→ Exercise objective:
Search the listing below for the word "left", and copy every line in which it turns up.
Information provided START
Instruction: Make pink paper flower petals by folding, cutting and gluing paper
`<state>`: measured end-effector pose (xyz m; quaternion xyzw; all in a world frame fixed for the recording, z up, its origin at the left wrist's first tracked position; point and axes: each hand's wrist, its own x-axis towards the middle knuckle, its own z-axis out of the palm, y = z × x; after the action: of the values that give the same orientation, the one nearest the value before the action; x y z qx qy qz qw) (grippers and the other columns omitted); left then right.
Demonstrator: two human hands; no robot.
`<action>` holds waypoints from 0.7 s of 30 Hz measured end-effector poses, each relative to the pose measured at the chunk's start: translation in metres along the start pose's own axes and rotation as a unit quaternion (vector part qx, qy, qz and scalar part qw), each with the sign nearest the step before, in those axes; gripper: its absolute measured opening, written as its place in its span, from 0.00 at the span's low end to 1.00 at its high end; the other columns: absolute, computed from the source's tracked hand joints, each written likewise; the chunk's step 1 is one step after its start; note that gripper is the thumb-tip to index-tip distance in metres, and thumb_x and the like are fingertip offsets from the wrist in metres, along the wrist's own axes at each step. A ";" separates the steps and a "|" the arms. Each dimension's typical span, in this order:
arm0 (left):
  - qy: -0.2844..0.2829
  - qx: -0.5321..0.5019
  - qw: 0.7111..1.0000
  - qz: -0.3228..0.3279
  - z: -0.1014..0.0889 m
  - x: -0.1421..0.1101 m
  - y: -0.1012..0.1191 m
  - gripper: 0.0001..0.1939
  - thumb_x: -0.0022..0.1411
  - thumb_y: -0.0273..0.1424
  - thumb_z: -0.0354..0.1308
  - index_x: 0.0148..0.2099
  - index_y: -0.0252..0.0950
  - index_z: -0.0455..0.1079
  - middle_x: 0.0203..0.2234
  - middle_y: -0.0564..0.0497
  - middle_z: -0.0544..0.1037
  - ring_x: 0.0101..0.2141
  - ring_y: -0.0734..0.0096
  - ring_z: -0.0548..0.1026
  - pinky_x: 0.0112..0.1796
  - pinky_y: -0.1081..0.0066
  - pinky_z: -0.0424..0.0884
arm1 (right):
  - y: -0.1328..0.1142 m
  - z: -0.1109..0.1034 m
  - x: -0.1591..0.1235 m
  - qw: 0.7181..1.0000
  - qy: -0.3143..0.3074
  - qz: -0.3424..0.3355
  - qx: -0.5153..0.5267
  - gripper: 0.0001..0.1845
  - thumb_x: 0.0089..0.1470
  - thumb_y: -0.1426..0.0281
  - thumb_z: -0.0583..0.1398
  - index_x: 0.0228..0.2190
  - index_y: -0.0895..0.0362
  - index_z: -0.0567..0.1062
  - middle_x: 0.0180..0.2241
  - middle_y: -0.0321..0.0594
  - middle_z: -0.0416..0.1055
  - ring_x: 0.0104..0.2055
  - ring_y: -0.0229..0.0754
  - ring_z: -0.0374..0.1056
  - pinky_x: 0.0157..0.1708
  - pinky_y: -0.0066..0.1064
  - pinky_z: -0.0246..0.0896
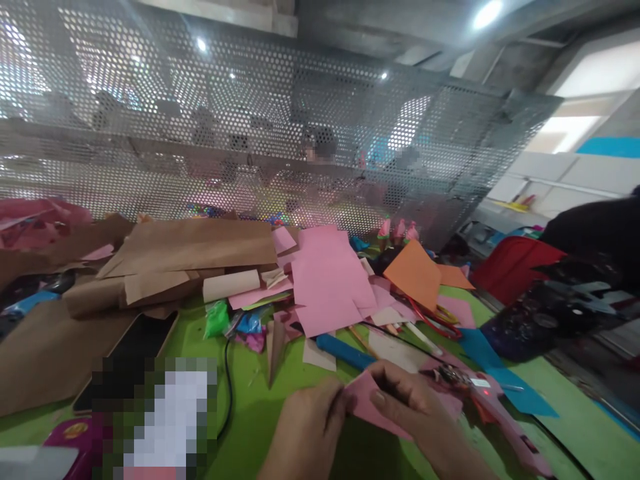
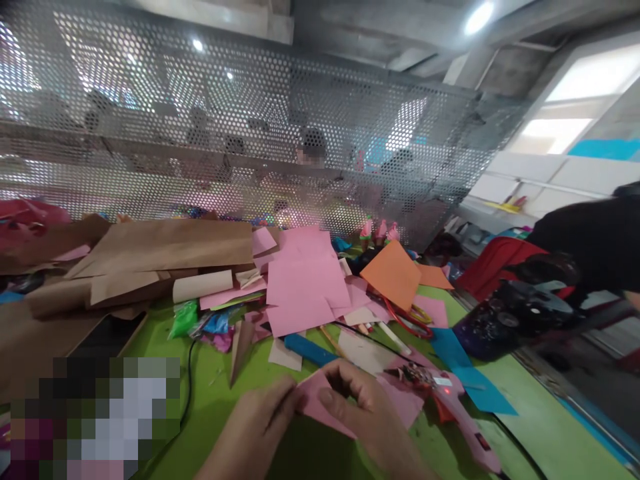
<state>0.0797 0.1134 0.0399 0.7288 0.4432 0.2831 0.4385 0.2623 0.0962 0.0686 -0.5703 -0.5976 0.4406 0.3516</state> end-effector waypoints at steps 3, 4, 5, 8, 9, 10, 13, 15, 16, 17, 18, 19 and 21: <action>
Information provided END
→ Exercise solution:
`<state>`: measured end-effector pose (xyz m; quaternion xyzw; all in a world frame fixed for the recording, z up, its origin at the left wrist's first tracked position; point and axes: each hand's wrist, its own x-axis towards the middle knuckle, its own z-axis out of the palm, y = z × x; after the action: of the values that give the same orientation, the one nearest the value before the action; x y z qx qy qz qw) (grippers and the other columns omitted); left then right.
arm0 (left):

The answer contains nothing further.